Structure of a haloacid dehalogenase superfamily phosphatase PH1421 fromPyrococcus horikoshiiOT3: oligomeric state and thermoadaptation mechanism

Abstract

PH1421 from the hyperthermophilic archaeon Pyrococcus horikoshii OT3 is a hypothetical protein belonging to the haloacid dehalogenase (HAD) superfamily. To gain insight into its biological function and thermostabilization mechanism, the crystal structure of PH1421 has been determined at 1.6 A resolution. The crystallographic asymmetric unit contains a homodimer. The monomeric protomer is composed of two distinct domains, a small cap domain and a large core domain, which agrees well with the typical domain organization of HAD subfamily II. Based on structure-based amino-acid sequence alignment and enzymatic analysis, PH1421 is suggested to be a magnesium-dependent phosphatase that is similar to the dimeric HAD phosphatase TA0175 from the mesothermophilic archaeon Thermoplasma acidophilum. Further comparison between the crystal structures of PH1421 and TA0175 revealed a marked structural similarity in the interprotomer dimer association.
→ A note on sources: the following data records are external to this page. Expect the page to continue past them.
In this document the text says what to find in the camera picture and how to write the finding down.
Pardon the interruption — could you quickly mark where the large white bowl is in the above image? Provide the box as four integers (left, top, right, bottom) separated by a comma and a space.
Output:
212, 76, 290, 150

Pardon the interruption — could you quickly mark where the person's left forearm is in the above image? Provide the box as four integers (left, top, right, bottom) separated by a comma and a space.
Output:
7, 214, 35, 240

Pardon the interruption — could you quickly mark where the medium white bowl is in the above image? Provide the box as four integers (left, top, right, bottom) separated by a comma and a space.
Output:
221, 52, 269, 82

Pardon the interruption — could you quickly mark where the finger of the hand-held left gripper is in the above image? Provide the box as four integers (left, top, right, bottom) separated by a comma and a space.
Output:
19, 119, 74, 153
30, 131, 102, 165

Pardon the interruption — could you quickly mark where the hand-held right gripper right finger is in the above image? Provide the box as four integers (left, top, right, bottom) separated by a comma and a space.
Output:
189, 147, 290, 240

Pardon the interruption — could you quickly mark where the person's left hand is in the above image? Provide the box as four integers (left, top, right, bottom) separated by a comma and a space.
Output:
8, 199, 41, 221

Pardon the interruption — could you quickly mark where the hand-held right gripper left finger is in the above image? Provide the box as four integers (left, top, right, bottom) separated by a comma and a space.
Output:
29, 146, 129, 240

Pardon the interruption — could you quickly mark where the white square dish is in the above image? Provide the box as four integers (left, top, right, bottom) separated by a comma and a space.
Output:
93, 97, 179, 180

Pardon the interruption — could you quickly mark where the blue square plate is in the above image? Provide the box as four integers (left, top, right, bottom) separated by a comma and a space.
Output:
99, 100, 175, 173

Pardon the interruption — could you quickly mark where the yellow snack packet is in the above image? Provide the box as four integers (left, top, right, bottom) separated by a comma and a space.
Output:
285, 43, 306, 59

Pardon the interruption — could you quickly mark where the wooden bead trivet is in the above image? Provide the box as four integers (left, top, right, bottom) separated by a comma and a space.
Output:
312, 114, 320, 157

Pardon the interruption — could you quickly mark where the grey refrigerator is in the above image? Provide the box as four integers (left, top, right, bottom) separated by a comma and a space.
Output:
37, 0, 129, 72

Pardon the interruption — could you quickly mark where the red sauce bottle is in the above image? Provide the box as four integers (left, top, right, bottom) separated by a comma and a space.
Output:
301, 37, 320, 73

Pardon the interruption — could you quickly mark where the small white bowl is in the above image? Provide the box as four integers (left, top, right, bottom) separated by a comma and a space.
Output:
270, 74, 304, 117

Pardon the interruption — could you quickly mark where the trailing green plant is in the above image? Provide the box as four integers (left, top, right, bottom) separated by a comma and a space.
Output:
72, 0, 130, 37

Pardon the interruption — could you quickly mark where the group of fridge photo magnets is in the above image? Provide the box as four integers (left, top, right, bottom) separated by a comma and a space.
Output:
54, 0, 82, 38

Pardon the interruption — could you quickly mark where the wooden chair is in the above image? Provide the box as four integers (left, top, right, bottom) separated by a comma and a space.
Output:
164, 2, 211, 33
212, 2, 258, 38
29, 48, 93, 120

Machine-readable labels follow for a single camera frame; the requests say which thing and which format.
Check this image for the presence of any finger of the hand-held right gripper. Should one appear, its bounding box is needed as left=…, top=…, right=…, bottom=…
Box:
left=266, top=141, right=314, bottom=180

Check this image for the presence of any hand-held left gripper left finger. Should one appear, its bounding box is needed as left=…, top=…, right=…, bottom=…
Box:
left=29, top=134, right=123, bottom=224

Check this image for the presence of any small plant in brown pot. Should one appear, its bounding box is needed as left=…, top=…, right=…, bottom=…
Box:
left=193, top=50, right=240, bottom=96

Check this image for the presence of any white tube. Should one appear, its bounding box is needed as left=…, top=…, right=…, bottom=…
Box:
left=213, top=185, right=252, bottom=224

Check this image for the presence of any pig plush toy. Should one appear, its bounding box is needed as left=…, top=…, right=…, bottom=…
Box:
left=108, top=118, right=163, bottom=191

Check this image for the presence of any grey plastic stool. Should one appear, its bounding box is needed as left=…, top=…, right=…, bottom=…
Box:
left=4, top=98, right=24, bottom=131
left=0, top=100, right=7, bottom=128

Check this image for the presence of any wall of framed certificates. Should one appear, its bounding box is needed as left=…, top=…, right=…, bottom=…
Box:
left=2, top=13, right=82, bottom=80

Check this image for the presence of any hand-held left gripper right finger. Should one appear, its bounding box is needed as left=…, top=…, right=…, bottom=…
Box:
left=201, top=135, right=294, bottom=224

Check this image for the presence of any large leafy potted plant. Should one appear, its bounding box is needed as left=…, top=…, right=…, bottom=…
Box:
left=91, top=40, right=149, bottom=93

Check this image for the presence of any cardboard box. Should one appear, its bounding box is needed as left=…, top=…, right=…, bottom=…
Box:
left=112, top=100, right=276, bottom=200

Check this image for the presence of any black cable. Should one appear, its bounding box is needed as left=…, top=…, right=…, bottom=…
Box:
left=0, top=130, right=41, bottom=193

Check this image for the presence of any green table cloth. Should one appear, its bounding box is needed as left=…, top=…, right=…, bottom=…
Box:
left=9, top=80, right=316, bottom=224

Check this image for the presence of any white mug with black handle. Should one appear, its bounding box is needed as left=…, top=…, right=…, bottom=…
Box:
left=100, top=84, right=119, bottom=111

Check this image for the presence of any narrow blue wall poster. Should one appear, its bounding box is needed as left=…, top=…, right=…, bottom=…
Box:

The common dimer interface with interprotomer twofold symmetry is characterized by a well conserved hydrophobic core consisting of the beta1-alpha1 loop and helices alpha1 and alpha2 of the core domain and additional contacts including the beta7-beta8 loop of the cap domain, which constitutes part of the putative active site of the enzyme. Several factors that potentially contribute to the higher thermal stability of PH1421 were identified: (i) an increase in intraprotomer hydrophobic interactions, (ii) a decrease in denaturation entropy from amino-acid composition and (iii) an increased number of intraprotomer ion pairs. These results suggest that the PH1421 protomer itself has an intrinsically higher thermal stability when compared with the mesothermophilic orthologue TA0175.